In this comment on another answer I linked to several examples there. I encourage y'all to check out the technical-writing, api-documentation, research, indexing, software, and tools tags. (Hmm, it looks like we need an "examples" tag; we've got questions about them.)
Did the Writers community do something to offend y'all? Is there something we need to do to make you feel more welcome on a site where you could ask these questions today instead of waiting for the Area-51 gears to turn?
If this proposal really is substantially different, can we demonstrate that with the sample questions?
For reference, here's what the Area 51 FAQ says about site overlap:
In general, if a site makes sense as part of a bigger site, it's better to have one big site than a bunch of little niche sites. Site X should be subsumed by site Y if:
Almost all X questions are on-topic for site Y
If Y already exists, it already has a tag for X, and nobody is complaining
You're not creating such a big group that you don't have enough experts to answer all possible questions
There's a high probability that users of site Y would enjoy seeing the occasional question about X
Right now, Tech Writing questions end up in a few different places.
A single SE for all the different Docs/TechWriting things would be helpful. And yes, there is a huge community about these things.

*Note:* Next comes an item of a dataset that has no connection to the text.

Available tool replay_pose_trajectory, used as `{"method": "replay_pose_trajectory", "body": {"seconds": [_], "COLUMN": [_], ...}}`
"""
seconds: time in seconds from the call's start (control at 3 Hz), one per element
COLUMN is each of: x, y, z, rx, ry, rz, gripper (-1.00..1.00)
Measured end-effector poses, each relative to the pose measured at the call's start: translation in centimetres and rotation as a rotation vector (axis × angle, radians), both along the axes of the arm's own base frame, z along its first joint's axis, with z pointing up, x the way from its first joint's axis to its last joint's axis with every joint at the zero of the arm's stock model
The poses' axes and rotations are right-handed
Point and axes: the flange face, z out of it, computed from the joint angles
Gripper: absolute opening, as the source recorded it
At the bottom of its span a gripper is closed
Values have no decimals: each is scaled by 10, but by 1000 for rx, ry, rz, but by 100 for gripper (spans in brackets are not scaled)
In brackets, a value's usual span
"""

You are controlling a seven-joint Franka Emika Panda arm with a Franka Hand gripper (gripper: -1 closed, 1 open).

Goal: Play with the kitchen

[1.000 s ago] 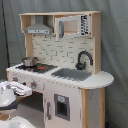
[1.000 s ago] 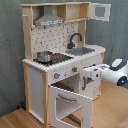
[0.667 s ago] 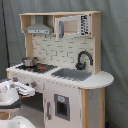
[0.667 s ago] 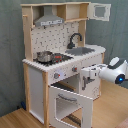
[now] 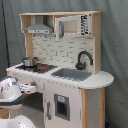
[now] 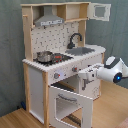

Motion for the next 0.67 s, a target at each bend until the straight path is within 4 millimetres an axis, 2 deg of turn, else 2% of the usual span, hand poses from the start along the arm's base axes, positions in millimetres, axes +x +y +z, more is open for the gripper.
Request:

Apologies in advance for suggestions being computer programming-centric, but the concepts ought to migrate well to many other industries. Here are some topics that
As food for thought concerning the overlapping potential for Documentation.SE and Writing.SE, review this post in the SO blog and this Q on AU, both dealing with the overlap/difference between Unix.SE and AskUbuntu.SE.
As for the A51 FAQ on overlap:
- There's a high probability that users of site Y would enjoy seeing the occasional question about X.
I really don't think users of Writing.SE would enjoy, benefit from, or contribute to documentation-based questions. They might have input when the subject includes technical aspects of writing in general, but they already seem to be put off by the technical writing tag. Traffic for that tag, lack thereof really, could suggest either that it's out of place there, or there's no traffic for documentation in general. When this goes Beta that question should be answered.
I think readers should also be considered.
I think a question like: "Where in your document is something mentioned/defined/described", or "Is this correct according to your documents and how/why" are on topic.
Not necessarily the author, anyone familiar with the document may answer such questions. Thus we communicate technicals.
I'm more familiar with the cryptography site. Its atmosphere is generally very academic, and we have a reference-request tag that's sometimes often used. So I think reference requests could be on-topic here.